This whitepaper is part of a three-part installment covering a wide breadth of topics on passwords, next-generation security and plenty more. In this installment, we look at passwords: what, where, and why. In the second installment we look at modern two-fold weaknesses of password and in the third and last installment we look at innovation and evolution of passwords and authentication mechanisms.
When we think of passwords, what usually comes to mind? Often times, we default to those incredibly complex and difficult to remember combinations: A6C.Goo4sp-s, t00d1fficult2remember!, and so forth. The requirements seem to get tougher and stranger with each passing year, and they actually do. Barely a week goes by anymore before yet another breaking news article comes out about yet another large web service being attacked and their password database being compromised.
As offline password cracking methods become simpler and quicker -- a topic we will visit in a later paper in this series -- so too do password ideologies grow more complex. And, as with most things in the computer security industry, this is an uphill battle that security engineers most fight with more challenging methods to combat would-be intruders. But, as a general axiom of computer security, more safety means less convenience, and sometimes even less productivity. Indeed, to fight this battle, engineers must impose unruly requirements on their users. But it need not be this way.
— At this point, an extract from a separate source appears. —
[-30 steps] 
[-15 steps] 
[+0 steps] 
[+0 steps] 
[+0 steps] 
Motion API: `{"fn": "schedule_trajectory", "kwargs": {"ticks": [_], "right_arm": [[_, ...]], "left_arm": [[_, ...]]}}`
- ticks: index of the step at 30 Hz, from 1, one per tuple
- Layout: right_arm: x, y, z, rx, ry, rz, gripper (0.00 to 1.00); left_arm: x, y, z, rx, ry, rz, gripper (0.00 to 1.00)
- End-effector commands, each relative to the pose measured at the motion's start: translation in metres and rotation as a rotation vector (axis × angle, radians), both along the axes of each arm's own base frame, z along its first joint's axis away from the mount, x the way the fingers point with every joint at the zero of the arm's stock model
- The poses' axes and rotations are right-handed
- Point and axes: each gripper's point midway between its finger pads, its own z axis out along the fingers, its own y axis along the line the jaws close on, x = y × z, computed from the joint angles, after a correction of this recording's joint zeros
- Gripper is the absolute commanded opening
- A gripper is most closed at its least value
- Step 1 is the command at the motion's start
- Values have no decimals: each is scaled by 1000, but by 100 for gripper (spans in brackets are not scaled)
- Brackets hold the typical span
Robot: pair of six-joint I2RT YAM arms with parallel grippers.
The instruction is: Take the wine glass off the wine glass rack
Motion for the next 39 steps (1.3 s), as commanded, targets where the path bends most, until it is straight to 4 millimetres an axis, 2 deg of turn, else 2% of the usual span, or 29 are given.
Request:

Increasingly, security engineers are employing the use of newer and more challenging methods against attackers, yet they try to keep these requirements relatively easy or more intuitive for their users. The methods vary widely, and often are unique to specific industries (bank authentication versus Google, for example). Even the networks themselves that handle authentication have been beefed up in ways never before utilized nor necessary in years past, mainly due to recent increasing threats to security and concerns over privacy. However, through all of this, one thing has become a clear certainty, that this fight will never stop. So how do security engineers stay one step ahead of hackers?
As aforementioned, passwords have been the dominant leader in authentication mechanisms. In fact, the concept of a password has been around since the Roman military of 200 B.C., so it is no wonder that passwords would still find themselves as the forefront most chosen method to login to a website, or anything for that matter. It should thus come as common sense knowledge that, with the reliance on password authentication as a means of security, the weaker or easier-to-guess the password is the more likely it is to be compromised.
So, throughout the ages, passwords became more and more complex, usually by length or obfuscation (code words, alphanumeric substitution, and so forth). This holds most true today, especially in web authentication. In fact, when we think of website password requirements today, it is typically something similar to the following:
Seems common enough, right? But there are some noticeable problems that have been well-known and discussed in security circles for decades now, and yet they still perpetuate themselves to this day. While the whole requirement group itself is a mess, there are two particularly important elements that cause the whole thing to be a miserable failure: Complexity and length requirements.
Example password requirements from Yahoo!, requiring 8 to 32 characters, including letters and numbers.
As depicted with the examples at the start of this topic, typically passwords consist first of some form of simple word complexity, often via alphanumeric obfuscation -- a method of substitution rendering the password obscure or unintelligible. This is common with passwords in the form of substituting numbers or special characters for letters or even entire words. This yields passwords like P4ssw0rd, 2fast2furious, m0v!ngaw4y, and other similarities.
The caveat to this type of complexity is that in making a password obscure or unintelligible with the desire to make it more complicated on attackers, it comes with the unintended consequence of the user often being incapable of memorizing the jumbled mess of alphanumeric and special characters. To add even more problems to the mix, passwords length restrictions are employed, which cause further difficulties in memorization. We will explore these problems a little later in this article.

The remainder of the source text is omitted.